と、『あなたのブツが、ここに』について述べてきたが、これらは、ドラマの魅力について、あくまでも補論にすぎない。
先に「現実と格闘」と書いたが、ドラマの魅力の本質論は、「現実感」「現実との密着感」だ。視聴者であるわれわれも、この数年、同時体験してきたコロナ禍という「現実」が生む、疲労感・徒労感、何とも言えないやるせなさが、これでもか・これでもかと詰まっているのだ。
私は最近、現代を舞台設定にしたドラマや映画を見るとき、まず「これ、コロナあり前提? なし前提?」を確認する。もちろん、多くの作品は「コロナなし前提」なのだが、その瞬間、現実との距離を感じて、ちょっとだけさめる。
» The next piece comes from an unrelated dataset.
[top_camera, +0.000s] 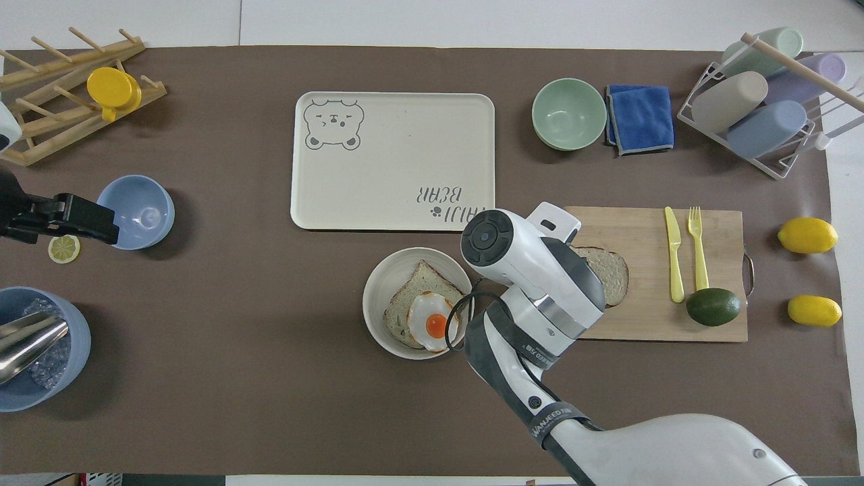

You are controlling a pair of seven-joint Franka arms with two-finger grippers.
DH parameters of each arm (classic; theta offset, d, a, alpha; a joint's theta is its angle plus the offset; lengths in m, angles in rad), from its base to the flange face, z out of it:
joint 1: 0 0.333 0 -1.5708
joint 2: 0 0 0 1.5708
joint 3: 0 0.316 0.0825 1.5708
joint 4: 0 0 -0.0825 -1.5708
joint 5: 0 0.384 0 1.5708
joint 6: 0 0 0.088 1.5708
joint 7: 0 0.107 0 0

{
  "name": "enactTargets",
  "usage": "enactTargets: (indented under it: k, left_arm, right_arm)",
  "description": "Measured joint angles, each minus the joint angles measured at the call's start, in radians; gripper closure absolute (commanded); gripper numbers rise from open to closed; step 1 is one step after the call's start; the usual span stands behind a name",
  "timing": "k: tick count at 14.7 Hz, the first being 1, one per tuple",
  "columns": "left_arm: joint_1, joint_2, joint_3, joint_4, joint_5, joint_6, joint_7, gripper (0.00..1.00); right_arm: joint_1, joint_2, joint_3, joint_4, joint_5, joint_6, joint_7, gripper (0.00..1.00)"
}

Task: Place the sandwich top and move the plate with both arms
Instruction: 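Lift the bread slice off the cutting board with the right gripper, then carry the bread slice over the egg plate with the right gripper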

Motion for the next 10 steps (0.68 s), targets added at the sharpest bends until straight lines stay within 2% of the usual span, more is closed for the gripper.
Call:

ところがどうだ。『あなたのブツが、ここに』は、「コロナあり前提」どころか、コロナ給付金詐欺に始まって、パワハラ、セクハラ、いじめ、自殺、毒親、ストーカー……と、コロナ禍を軸としたダークネスがフルスペックの「全部入り」。
ドラマや映画の批評でたまに見るフレーズに「(この作品には)善人しか出てこない」というのがあるが、それふうに言えば、『あなたのブツが、ここに』は――「弱者しか出てこない」。
ドラマ版「令和のブルーハーツ」
話は変わるが、私は50代の音楽評論家として、「令和のブルーハーツ」がブレイクするのを待望している。ブルーハーツとはいうまでもなく、バブル景気で盛り上がり、バブル崩壊で転げ落ちた、あの忙(せわ)しない日本に漂っていたダークネスを歌い、弱者の心をわしづかみにしたバンド。
だとしたら、このコロナ禍の令和、ダークネスと弱者がウヨウヨしている時代において、ブルーハーツのようなバンドがなぜ出てこないだろう、100組くらい出てきてもいいのにと考えるのだ。
話を戻すと、『あなたのブツが、ここに』は、ドラマ版「令和のブルーハーツ」のように、私には見える。
主題歌はウルフルズ『バカサバイバー』(2004年)だが(この曲を歌い踊る仁村紗和もとてもいい)、「♪弱いものたちが夕暮れ さらに弱いものを叩く」と、まさに令和の世を歌っているようなブルーハーツ『TRAIN-TRAIN』(1988年)でもよかったのではないか。その「トレイン」とはもちろん、兵庫県尼崎を通る阪神電車だ。